I'd like to have some recommended composer biographies, please (and perhaps bios of famous singers, too?)

The only one I can personally recommend is "Beethoven" by Barry Cooper.

This bio is fairly new (2008) and among the genre of "new scholarship" biographies. This is quite important so I'll explain the phrase "new scholarship"...

Biographies and histories have for a long time tended to be reflective of the era during which they were written. For example, Caesar. I can speak with some knowledge about this because I'm a student of Roman history... Caesar was a complex person, very likely the most amazingly intelligent person about whom we know, a real genius and authentic leader, scholar, soldier, etc. But Caesar was also controversial, and various bios of him have either made him saintlike or a spawn of satan (he was neither) depending on the political atmosphere of the timeframe and country where that bio was published. England, for example, during the expansive empire days, used Rome (and Caesar) as examples of imperious power that "civilized" an otherwise wild ancient world, "pax romana" (roman peace). So in that era, bios of Caesar were positive. And during the more "socialist leaning" eras, when empire-building was frowned upon, Caesar was vilified.

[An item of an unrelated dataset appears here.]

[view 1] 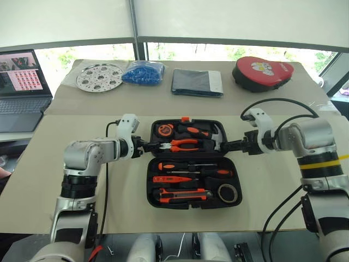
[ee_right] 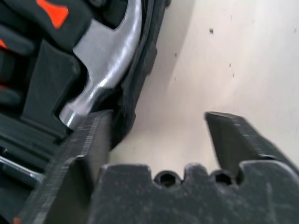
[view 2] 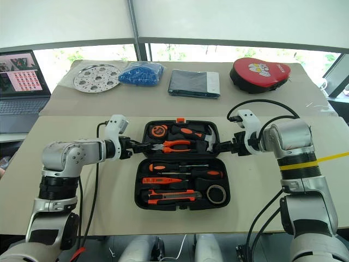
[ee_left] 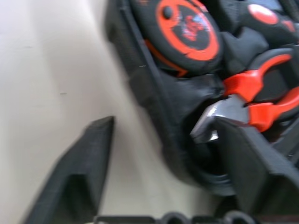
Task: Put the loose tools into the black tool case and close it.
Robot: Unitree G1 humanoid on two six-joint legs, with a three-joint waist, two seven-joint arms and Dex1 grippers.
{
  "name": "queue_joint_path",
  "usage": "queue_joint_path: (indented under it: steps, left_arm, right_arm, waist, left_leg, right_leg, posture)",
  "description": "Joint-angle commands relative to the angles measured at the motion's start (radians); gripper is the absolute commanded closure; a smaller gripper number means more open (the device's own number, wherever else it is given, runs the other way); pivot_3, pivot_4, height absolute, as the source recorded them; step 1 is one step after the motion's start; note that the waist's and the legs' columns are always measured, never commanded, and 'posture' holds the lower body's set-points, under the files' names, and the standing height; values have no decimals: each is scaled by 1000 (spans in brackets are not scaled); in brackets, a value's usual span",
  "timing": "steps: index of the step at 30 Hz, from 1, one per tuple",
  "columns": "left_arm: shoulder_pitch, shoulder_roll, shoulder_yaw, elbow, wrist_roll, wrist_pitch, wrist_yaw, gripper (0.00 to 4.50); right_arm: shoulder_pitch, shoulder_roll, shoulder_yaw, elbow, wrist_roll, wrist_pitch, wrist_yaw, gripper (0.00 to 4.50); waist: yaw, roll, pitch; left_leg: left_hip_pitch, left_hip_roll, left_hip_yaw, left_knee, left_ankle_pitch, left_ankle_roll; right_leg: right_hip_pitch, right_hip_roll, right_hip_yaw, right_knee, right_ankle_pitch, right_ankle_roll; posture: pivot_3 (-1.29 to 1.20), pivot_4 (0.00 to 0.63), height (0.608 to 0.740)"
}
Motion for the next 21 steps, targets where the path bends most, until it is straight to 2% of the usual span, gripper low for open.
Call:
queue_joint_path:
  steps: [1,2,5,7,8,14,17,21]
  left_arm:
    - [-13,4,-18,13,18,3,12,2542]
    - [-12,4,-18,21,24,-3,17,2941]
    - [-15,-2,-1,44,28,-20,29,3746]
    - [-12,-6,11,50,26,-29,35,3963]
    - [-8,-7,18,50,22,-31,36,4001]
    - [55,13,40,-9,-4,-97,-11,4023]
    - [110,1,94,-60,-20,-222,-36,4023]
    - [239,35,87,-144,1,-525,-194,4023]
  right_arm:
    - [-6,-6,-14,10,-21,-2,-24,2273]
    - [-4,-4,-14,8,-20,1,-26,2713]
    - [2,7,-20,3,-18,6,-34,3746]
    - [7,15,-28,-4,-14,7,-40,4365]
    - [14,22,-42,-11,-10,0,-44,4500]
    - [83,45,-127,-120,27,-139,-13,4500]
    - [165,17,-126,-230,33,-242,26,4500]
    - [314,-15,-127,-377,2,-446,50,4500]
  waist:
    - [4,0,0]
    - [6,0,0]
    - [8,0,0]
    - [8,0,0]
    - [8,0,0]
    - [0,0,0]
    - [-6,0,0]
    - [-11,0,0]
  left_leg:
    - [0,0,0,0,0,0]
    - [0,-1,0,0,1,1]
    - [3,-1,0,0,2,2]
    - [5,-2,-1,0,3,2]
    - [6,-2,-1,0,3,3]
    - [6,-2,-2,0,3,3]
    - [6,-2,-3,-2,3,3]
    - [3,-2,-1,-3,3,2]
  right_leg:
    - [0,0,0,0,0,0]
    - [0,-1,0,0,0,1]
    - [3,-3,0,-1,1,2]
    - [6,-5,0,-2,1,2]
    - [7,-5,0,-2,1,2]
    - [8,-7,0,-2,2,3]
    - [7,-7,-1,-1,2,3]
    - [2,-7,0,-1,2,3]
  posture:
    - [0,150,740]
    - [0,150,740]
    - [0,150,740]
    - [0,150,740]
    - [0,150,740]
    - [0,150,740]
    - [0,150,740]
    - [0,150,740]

It's only recently that the advent of what's called "new scholarship" has brought even-handed treatment, unbiased research, and neutral assessment. These "new" bios are all written in the past 40 years or so, and they are a welcome change. By the way, let me highly recommend "Caesar: Life of a Colossus" (2008) by Adrian Goldsworthy. Best ever written. A long book but it reads like a novel. Anything by Goldsworthy is terrific!

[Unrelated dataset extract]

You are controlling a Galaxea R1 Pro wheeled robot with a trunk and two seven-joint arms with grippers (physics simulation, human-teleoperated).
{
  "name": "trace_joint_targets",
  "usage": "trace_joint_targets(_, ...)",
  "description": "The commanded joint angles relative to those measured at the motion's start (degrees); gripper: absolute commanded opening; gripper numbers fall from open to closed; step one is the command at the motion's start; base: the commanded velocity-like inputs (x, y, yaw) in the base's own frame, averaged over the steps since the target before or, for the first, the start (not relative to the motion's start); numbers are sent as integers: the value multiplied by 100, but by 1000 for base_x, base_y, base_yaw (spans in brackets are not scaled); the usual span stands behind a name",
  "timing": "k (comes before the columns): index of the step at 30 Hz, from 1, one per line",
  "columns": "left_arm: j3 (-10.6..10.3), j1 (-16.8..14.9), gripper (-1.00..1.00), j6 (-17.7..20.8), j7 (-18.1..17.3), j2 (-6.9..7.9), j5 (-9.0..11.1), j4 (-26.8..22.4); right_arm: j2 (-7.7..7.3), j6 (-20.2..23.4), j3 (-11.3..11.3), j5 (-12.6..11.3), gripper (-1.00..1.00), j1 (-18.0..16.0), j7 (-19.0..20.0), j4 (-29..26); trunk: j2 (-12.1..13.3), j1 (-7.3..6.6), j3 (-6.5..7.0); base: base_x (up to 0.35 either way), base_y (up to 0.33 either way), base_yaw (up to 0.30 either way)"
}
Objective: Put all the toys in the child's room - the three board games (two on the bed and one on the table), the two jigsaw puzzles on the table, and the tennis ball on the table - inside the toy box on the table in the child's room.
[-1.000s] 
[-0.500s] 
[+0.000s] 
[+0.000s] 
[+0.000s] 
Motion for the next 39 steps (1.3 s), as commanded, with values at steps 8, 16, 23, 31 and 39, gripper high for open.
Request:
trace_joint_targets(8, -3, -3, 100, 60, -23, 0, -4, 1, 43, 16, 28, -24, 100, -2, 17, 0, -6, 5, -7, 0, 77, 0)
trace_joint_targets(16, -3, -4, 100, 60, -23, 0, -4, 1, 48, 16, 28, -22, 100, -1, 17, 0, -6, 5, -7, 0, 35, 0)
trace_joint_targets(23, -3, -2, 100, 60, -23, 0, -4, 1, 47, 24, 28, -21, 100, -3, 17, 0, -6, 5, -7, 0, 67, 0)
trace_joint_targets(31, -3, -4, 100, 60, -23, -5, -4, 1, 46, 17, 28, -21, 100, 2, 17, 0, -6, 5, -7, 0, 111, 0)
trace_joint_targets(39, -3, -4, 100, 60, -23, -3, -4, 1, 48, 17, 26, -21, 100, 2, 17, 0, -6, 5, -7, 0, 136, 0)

So... I'm not saying that older bios aren't any good but the newer ones do tend to be less biased, pro or con, about the subject. Newer bios also have the advantage of finding old letters or articles or other written items about the subject that might not have been discovered when earlier bios were written.

That being said, I'd like some recommendations, and a short explanation as to why? Thanks! We'll start with the big 4 of opera: Wagner, Mozart, Puccini, Verdi, plus other composers, and singers too?


----------



## Revenant (Aug 27, 2013)

I share you admiration of Goldsworthy's books, particularly that biography of Caesar, which I've recently re-read. His book on the Fall of the Roman Empire is also rewarding. 

Although he didn't write operas, I must recommend the English translation of Jens Malte Fischer's biography of Mahler, which I also mentioned in a different forum in this site. (Caution: the Kindle version is stripped of the photos that appear in the original print version.)


----------



## Vesteralen (Jul 14, 2011)

One of the most balanced musical biographies I ever read is Robert Schauffler's* Florestan: The Life and Work of Robert Schumann* (1945). It's an older book, yes, but it is very even-handed in its assessment of Schumann's achievements. It is also very judicious in addressing some of the more controversial parts of his life, especially his relationship with Clara (as well as Clara's relationship with Brahms).

The portion analyzing the music is the best writing of its kind I've read. I would recommend it to anyone who wants to know more about him.


----------



## Ritter (Apr 11, 2013)

I would recommend the very comprehensive and exhaustive biography of Richard Wagner by Gregor-Dellin. A great and quite unbiased work, we know the man is a little controversial


----------



## katdad (Jan 1, 2009)

Thanks for the suggestions... I'll check out the Wagner bio, and hearing it's not partisan is what I'm looking for. I don't want a whitewash deification nor a lynching.


----------